彼女は自分にも他人にも厳しく、また生粋のメジェール人だった。


「――なのに自殺したって聞いて……複雑なんだ。
近頃医務室で話してた事もあって、余計にそう思うのかな?

大丈夫なのかなって、心配してる僕もいるんだ……」

「……私もだ」


 悩みを打ち明けられ易い空気を作る為とはいえ、バートの気持ちもまた本気だった。

特にカイにはキツイ態度を取っていた彼女を傍から見て、怖がっていたのは事実。


自殺を図ったと聞いて――心から案じているのも事実だ。


当初の思惑通りか、バートの思いを引き継ぐようにドゥエロは自ら重い口を開く。


「――今は浅慮な行動を取るべきではないと、分かっている。
分かっているが……

……今彼女を放置すべきではないと、考える自分もいる。

君と同じく、自分の中に別の自分がいる感覚を今感じている」


 ドゥエロ自身戸惑っているのが、ありありとバートには感じられた。

悩みを抱える自分に困惑し、持て余しているようだ。


完璧超人のように感じていたドゥエロの、意外な面――
 

彼もまた一人の人間なのだと、思わされる。

不思議だが――ドゥエロの欠点が見えて、より一層親しみが持てた。

思い悩む彼の姿を立派だとすら感じ、胸の中が熱く震える。


助けてあげたい――


脳が芯から燃える感覚に打ち震え、バートは懸命に知恵を絞る。

ドゥエロの悩みはごく単純。

バーネットを助けに行きたいが、現状を顧みて身動きが取れない。

恐らく歯止めをかけているのはこの重い現実と――カイに自分だろう。

情に任せて行動し、事態を悪化させたくない。

カイや自分の決意、頑張りを無駄にしたくない。

自分の素直な心を殺してまで、ドゥエロは複雑な男女問題を懸命に見つめているのだ。


なら――自分に出来る事は、一つ。


バートは立ち上がり、ドゥエロの手を力強く握る。


「助けに行こう、ドゥエロ君。――彼女を!」

「――っ、しかし、今は」

「動くべきじゃない、そう言いたいんだろう?
でも、このままジッとしてて彼女がまた自殺を図ったら大変じゃないか。

僕達でちゃんと保護しないと!」


 ドゥエロが動けないのなら――自分が動けば良い。


自分が促し、無理やりでもドゥエロの望むべき道へ背中を押す。

その道の先に破局が待ち構えているなら、甘んじて受けよう。


責任は全て、自分が取る。


どうせ今まで散々みっともない格好を晒してきた。

汚点の一つや二つ、増えたところで何も変わらない。

ドゥエロは目を見張ったまま――


「我々が許可なく医務室へ向かえば、脱獄行為だ。
彼女達の怒りを、更に買うぞ。
今度こそ処刑をされるかもしれない」

「僕、逃げるのは得意なんだ。
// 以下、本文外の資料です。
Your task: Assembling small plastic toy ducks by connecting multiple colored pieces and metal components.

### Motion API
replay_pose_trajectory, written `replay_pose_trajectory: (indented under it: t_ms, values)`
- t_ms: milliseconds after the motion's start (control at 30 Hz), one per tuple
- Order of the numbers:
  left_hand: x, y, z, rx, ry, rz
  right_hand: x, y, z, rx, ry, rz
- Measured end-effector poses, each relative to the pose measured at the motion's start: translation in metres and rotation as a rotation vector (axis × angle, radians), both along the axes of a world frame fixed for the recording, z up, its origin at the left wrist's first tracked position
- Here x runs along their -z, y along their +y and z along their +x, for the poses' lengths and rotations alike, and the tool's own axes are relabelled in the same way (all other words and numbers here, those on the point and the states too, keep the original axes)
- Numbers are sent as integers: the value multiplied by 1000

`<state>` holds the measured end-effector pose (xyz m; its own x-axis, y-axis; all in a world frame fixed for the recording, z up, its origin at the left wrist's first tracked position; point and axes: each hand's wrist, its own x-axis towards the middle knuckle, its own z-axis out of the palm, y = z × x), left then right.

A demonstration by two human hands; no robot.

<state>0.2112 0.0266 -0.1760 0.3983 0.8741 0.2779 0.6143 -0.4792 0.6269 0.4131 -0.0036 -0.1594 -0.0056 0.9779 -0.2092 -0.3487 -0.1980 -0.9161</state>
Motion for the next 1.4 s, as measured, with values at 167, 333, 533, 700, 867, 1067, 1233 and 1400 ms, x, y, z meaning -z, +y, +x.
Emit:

コツを教えるよ。
バーネットを連れて三人で逃げればいい。

――カイだって誘拐の罪を科せられてるんだ。

僕達に同じ罪が増えても、あんまり変わらないよ。
それ見たことか、って思われるだけさ」

「……」


 新しい発見――エリートが呆然としている。

自分が彼を驚かせているのだと思うと、愉快痛快だった。

今この場で大声で笑い出したくなる。



「ふ……ふふ……」

「フフ……」

「あは…あはは……あ、はははははは!」

「はははははは!!」


 我慢出来たのは、ほんの数秒。

どちらともかく笑みが零れ、心の底から笑い声が次から次へと生み出された。

腹が捩れ、痙攣しても、笑いが止まる事はない。


――悩みも何もかもが馬鹿馬鹿しくなるほど、二人は爆笑した。


涙すら、零して……


「ふふふ……死なば諸共、か――

付き合ってくれるか、バート」

「当たり前だよ。僕たちは友達じゃないか!」


 互いに肩を叩き合う。


ドゥエロは初めて――悩みを分かち合う喜びを知った。